As I have been harping on about in these pages for some time now, key stock indices rally when their companies expect corporate earnings to be better—they see their growth in their businesses. Right now, both corporate earnings and revenue growth are under pressure.
In the first quarter of 2013, companies on key stock indices like the S&P 500 are expected to show negative growth in their corporate earnings. Out of the 110 companies that have issued outlooks for their corporate earnings, 80% of them issued negative guidance. (Source: FactSet, April 12, 2013.)

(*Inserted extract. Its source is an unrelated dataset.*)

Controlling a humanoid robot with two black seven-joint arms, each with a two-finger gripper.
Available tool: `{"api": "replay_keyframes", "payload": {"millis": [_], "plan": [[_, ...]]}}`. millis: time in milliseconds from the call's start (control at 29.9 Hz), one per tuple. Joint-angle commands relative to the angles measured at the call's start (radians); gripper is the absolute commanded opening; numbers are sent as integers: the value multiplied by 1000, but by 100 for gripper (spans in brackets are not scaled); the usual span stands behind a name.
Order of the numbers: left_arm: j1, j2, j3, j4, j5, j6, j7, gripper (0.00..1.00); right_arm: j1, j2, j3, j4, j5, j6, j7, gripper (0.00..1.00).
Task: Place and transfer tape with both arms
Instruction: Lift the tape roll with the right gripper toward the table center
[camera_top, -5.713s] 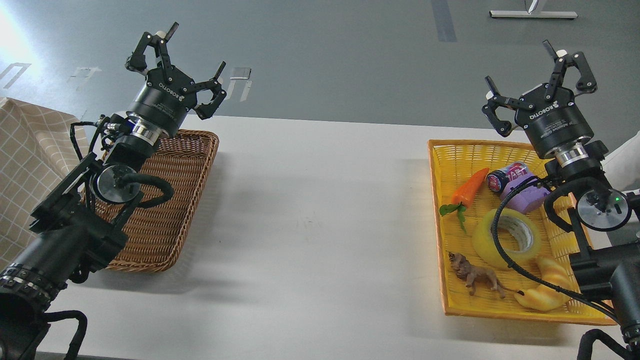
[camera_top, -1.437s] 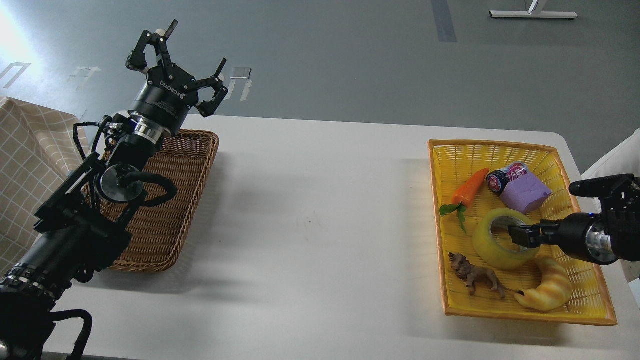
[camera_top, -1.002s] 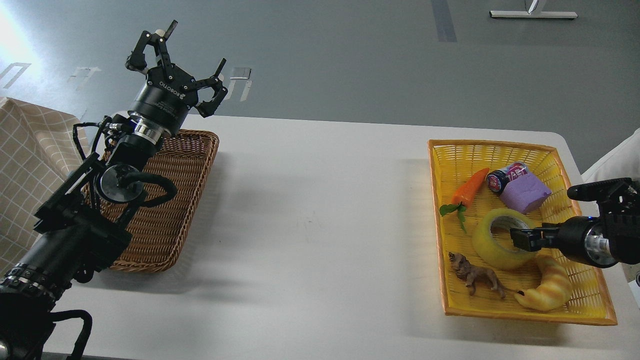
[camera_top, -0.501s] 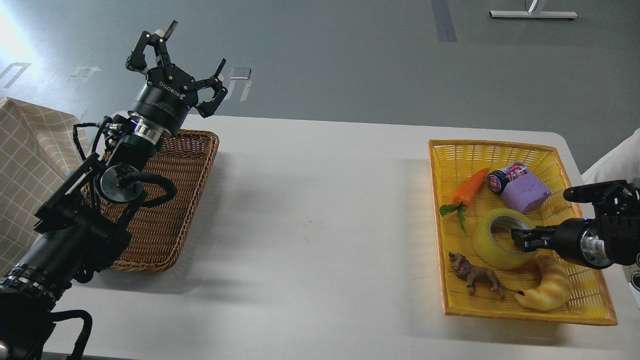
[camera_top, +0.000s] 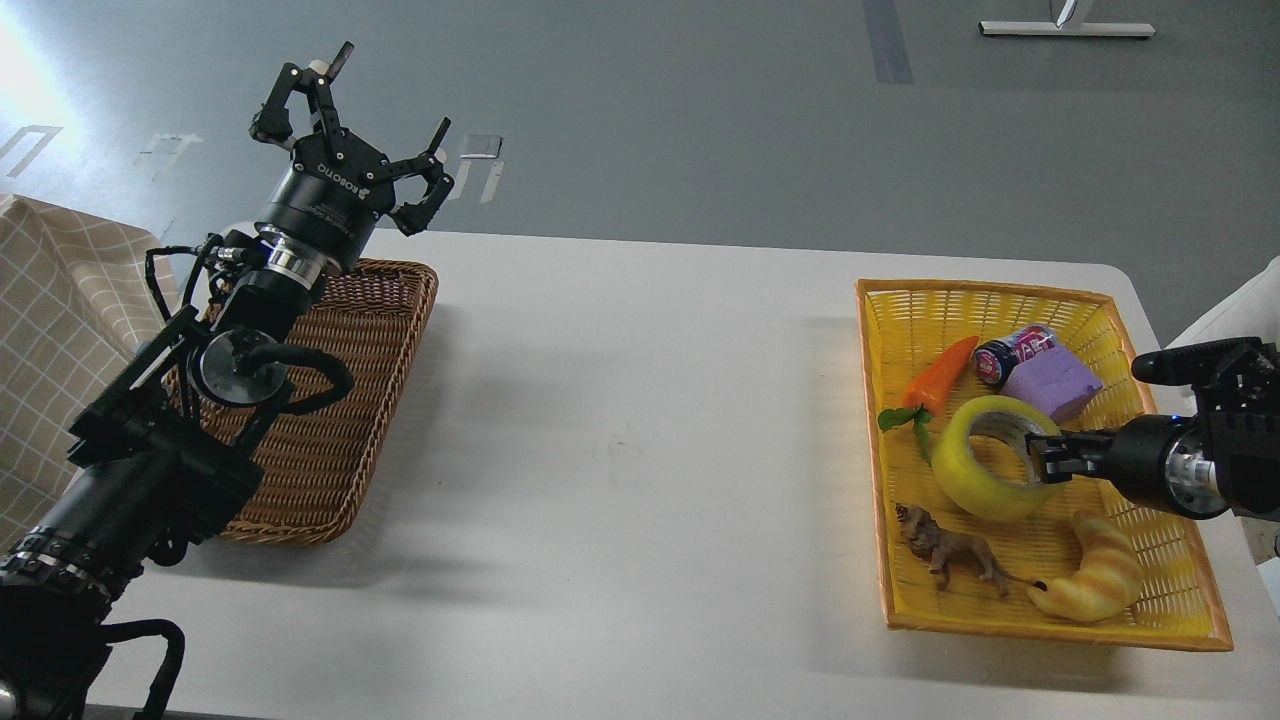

As I have also documented in these pages multiple times, corporate insiders of public companies in key stock indices are selling their shares at a record pace and major economic hubs in the global economy are facing economic pressures. U.S. companies doing business abroad will experience a hit to their corporate earnings.
The Chinese economy grew at a pace of 7.7% per year in the first quarter of 2013 due to the dismal output from factories and slowing investment spending. (Source: Reuters, April 15, 2013.) Industrial growth in China for the first three months was 8.9%, compared to an expected 10.1%, and investment growth was 20.9%, compared to the anticipated 21.3%.
A survey of 420 U.S.-based companies by the U.S. Chamber of Commerce in Shanghai revealed that only 73% of the firms were profitable in 2012; the corporate earnings of these companies have been declining as China’s economy slows. In 2011, 78% of the U.S.-based companies operating in China were profitable, and in 2010, this number was 79%. (Source: International Business Times, March 2, 2013.)
If you bring the eurozone’s poor economic conditions into this equation (a significant number of U.S.-based firms have operations in the eurozone), the future of key stock indices becomes even more depressing. The region has been experiencing a slowdown, and even the strongest countries, like France, Germany, and the Netherlands, are facing economic pressures. If this continues, the corporate earnings of companies on key stock indices will be in trouble.
And the domestic situation here in the U.S. doesn’t look any better. Retail sales are weak, thanks to soft consumer confidence, and the employment situation is bleak. Key stock indices are rising on the hopes of better conditions ahead, but I have been seeing the opposite for months.